Bear wanders onto road, is struck, killed by truck

Predawn accident occurs on B-W Parkway

June 09, 2000|By Stephanie Hanes | Stephanie Hanes,SUN STAFF

Drivers who might be more apt to worry about dodging deer ran across an unexpected visitor on the Baltimore-Washington Parkway near Hanover early yesterday - a young black bear, in a brief and fatal encounter with civilization.

The bear didn't get far, only into the slow lane, before it was hit by a southbound Chevrolet pickup truck about an hour before dawn and sent surprised drivers of other vehicles into sudden swerves, authorities said.

State police said little damage was done to the pickup, whose driver was identified as Jimmie Baker of the 3600 block of Elmley Ave. in Baltimore. He was not injured, but the bear was dead at the scene.

"It was pretty flat," said Kenneth Wright, whose Honda Accord went into a spin and hit a signpost. "People were going around it, but, well, some didn't see it."

Wright, who was on his way to his job in diplomatic security at the U.S. State Department, said, "Honestly, I'm a city kid, so that's the first time I've seen a bear, dead or alive. I was like, `You're never going to believe this.'"

The Maryland Department of Natural Resources sent a wildlife biologist to pick up the remains from the road, about a mile north of Route 100 and minutes from Baltimore-Washington International Airport.

Agency spokesman John Surrick said a hair sample was taken for a bear DNA database it is creating, along with a tooth. Bear teeth, like trees, have rings that help determine age. The parkway bear was a male about 2 years old and weighed no more than 100 pounds, the department said.

Bears have been growing in number in Western Maryland and have begun turning up in suburbia. Most of those spotted around the Baltimore area, including one in Owings Mills last year, are believed to be 2-year-olds pushed away from home territory by their mothers, experts said.

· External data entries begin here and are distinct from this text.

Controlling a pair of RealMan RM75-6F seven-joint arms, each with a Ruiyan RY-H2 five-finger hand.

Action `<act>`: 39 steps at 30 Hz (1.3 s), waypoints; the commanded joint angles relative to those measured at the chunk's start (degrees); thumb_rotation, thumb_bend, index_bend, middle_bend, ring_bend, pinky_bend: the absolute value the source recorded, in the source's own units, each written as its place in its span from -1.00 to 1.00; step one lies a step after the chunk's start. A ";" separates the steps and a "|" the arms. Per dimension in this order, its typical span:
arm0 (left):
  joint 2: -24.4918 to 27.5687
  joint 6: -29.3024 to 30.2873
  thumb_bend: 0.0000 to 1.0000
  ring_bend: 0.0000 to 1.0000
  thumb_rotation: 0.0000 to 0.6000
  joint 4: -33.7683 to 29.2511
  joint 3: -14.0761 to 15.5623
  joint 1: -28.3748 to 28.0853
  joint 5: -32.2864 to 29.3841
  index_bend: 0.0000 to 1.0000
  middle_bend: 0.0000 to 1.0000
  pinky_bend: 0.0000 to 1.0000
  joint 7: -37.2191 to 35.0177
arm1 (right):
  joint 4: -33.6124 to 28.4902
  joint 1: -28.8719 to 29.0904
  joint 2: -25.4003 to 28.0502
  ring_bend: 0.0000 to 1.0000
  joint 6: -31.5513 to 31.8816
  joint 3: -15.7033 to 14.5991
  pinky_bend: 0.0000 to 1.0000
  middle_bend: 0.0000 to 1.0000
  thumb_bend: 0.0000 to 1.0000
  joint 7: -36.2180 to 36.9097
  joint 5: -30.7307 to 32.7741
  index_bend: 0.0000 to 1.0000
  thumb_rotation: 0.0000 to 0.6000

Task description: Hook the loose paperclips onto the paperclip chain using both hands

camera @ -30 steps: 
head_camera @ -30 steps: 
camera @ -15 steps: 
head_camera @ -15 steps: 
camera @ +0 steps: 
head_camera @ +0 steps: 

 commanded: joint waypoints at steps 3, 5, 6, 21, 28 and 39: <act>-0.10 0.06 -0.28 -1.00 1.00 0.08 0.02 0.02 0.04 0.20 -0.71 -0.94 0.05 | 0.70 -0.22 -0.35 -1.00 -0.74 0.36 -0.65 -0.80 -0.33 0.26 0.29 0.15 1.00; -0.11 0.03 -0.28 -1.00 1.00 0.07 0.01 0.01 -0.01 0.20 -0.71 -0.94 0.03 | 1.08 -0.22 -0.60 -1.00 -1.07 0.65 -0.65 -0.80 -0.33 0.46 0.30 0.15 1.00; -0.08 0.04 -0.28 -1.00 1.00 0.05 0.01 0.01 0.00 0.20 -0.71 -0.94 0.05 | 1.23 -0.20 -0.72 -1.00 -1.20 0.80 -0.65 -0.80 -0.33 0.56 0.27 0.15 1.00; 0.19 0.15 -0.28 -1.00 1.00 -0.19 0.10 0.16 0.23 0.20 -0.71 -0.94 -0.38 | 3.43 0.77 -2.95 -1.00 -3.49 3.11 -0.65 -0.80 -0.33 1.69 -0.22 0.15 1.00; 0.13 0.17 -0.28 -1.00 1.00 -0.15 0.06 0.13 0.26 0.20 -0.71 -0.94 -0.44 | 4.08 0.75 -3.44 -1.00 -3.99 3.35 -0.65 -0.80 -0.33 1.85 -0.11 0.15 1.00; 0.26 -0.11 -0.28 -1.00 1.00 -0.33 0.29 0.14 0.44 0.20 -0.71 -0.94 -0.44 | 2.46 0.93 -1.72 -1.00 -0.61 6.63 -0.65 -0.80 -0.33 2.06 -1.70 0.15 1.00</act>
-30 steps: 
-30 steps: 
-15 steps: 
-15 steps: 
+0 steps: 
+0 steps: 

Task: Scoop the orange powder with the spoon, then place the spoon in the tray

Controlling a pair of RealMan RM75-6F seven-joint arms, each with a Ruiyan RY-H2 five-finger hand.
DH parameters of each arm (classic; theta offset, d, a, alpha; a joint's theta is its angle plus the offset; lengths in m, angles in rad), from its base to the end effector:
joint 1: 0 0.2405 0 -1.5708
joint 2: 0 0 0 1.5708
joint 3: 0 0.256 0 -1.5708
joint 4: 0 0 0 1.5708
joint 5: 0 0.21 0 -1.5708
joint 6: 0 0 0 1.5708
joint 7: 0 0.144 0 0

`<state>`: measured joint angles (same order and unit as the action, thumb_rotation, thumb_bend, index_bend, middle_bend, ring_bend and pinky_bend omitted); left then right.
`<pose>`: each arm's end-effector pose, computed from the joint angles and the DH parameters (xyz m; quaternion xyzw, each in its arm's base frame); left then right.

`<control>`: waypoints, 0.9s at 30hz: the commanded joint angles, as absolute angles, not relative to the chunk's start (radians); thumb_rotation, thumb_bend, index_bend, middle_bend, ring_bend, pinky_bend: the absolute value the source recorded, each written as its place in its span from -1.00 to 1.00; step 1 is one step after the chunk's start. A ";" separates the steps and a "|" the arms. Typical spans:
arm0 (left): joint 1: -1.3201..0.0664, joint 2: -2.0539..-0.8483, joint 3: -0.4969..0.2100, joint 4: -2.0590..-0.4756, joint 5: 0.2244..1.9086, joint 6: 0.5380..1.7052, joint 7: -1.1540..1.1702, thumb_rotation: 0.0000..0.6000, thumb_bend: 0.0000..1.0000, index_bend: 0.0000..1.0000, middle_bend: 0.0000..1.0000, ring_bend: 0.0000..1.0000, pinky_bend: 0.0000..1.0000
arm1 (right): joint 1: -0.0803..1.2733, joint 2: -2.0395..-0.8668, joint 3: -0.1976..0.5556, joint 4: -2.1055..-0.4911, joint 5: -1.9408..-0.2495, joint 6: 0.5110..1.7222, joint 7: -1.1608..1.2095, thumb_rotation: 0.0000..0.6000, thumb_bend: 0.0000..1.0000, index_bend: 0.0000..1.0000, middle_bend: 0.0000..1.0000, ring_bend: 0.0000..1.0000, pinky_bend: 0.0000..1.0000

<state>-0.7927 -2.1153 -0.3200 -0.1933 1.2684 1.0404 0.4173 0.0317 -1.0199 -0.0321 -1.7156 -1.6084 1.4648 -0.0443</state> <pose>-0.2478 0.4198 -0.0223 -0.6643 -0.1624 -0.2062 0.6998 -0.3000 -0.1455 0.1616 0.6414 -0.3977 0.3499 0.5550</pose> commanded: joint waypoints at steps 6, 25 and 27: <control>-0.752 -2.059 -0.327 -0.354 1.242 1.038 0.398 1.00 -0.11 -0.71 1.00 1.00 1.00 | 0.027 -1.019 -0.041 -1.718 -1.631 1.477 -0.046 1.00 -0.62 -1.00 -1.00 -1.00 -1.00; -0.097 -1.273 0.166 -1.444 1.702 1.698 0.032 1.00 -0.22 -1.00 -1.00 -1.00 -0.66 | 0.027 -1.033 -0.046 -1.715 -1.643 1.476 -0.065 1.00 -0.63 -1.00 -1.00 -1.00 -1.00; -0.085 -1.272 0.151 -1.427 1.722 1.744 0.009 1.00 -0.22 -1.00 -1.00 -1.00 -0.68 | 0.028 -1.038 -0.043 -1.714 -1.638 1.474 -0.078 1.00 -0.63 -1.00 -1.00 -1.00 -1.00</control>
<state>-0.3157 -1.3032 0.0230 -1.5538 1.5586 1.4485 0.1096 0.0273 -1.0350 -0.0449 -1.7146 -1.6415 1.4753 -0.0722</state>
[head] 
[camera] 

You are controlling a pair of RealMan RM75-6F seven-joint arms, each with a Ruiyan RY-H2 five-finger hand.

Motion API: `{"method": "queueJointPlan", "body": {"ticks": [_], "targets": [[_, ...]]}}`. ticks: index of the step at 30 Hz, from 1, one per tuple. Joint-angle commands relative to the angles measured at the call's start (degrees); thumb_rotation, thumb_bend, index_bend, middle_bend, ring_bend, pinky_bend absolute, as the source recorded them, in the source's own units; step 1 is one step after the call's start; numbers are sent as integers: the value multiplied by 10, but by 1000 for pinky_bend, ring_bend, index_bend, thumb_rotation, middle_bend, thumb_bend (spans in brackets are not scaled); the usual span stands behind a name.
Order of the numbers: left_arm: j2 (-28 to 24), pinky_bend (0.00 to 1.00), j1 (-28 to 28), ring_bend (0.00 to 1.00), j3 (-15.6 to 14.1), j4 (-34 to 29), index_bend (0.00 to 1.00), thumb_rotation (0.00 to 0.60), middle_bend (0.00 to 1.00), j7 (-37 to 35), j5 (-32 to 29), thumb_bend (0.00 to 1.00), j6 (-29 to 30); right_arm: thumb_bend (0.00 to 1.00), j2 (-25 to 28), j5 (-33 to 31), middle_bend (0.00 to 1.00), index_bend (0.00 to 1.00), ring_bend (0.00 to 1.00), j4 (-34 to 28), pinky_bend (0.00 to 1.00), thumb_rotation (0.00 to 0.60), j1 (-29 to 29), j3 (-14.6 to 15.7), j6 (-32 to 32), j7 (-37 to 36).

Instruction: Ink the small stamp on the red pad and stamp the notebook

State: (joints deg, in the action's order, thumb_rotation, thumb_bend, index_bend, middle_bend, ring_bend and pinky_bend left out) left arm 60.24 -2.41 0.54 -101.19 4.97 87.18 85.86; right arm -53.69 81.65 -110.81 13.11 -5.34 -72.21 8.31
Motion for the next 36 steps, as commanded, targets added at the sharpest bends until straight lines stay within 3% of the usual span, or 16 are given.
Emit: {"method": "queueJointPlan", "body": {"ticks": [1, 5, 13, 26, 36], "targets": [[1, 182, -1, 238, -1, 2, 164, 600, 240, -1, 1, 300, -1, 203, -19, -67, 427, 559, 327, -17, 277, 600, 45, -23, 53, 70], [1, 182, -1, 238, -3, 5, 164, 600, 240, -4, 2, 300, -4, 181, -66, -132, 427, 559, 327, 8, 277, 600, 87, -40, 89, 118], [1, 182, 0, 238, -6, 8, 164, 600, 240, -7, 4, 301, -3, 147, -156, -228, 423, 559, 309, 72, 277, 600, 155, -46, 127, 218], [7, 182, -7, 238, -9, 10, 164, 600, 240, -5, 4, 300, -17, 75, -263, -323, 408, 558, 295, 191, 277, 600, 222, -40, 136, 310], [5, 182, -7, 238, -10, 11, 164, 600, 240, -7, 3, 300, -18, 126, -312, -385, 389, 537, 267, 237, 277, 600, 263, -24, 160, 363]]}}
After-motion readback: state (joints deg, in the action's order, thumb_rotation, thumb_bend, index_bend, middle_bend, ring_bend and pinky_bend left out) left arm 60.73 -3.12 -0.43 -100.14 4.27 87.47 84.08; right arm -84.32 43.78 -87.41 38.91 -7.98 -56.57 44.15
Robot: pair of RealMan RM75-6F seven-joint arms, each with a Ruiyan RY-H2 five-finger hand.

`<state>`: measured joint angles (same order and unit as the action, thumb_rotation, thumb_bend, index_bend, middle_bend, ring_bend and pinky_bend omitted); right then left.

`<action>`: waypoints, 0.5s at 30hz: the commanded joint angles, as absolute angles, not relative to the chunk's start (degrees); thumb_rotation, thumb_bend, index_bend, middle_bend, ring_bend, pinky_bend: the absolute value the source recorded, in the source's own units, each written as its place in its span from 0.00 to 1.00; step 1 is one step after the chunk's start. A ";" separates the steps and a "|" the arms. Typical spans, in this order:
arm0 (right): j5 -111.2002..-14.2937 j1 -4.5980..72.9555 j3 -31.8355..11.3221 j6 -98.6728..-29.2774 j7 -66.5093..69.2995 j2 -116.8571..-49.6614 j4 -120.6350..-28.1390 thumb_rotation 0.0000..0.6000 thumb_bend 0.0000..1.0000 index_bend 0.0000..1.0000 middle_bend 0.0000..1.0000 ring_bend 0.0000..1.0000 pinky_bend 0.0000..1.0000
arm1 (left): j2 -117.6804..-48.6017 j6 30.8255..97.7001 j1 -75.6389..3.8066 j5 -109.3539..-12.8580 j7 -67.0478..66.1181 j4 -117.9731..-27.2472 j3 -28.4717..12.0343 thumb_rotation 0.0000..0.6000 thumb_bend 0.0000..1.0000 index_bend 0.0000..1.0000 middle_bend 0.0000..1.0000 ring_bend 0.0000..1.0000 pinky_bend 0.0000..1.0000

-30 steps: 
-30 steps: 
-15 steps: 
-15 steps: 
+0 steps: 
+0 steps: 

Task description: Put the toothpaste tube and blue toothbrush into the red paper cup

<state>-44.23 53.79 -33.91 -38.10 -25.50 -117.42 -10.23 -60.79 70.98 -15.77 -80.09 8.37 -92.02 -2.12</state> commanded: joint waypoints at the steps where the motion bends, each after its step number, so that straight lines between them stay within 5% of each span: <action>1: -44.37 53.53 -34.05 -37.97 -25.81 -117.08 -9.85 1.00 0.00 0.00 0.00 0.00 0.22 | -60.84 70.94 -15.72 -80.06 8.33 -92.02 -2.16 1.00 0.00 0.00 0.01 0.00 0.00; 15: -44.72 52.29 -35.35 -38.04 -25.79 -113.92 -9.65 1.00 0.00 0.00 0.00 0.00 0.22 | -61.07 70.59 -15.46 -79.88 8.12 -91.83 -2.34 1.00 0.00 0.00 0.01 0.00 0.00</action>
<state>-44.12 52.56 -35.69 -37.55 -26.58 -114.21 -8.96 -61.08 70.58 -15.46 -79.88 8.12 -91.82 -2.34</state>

"It's a tough time for yearlings right now," said Kim McGrath, director of the American Bear Association. "Mom takes care of them for 18 months, and then she forcibly chases them away."

The bears can travel hundreds of miles in search of territory and food, Surrick said, adding that DNR officials thought this one might have come from Pennsylvania.

Bear sightings have increased. Residents around Prettyboy Reservoir in northern Baltimore County have reported seeing at least one mature bear about 6 feet tall and more than 250 pounds in recent months.

State officials recently considered a proposal to legalize limited bear hunting in some counties, a practice outlawed since 1953. The hunting proposal was rejected, but all sides of the debate recognized the demographic trend.

People typically encounter transient bears in suburban communities close to woods. But bears will go pretty much anywhere in search of food, McGrath said. "Bears are incredibly shy and reclusive animals," she said. "The only thing that will override their shyness is hunger."

Suburb-bound bears often follow their hunger to trash cans and birdfeed holders, joining raccoons as neighborhood pests. But humans have little to fear if they leave the bears alone, the experts say.

"They're wild animals, and you should trerseat them with respect," Surrick said. "If people see a bear, they should enjoy it, take a picture, and leave it alone."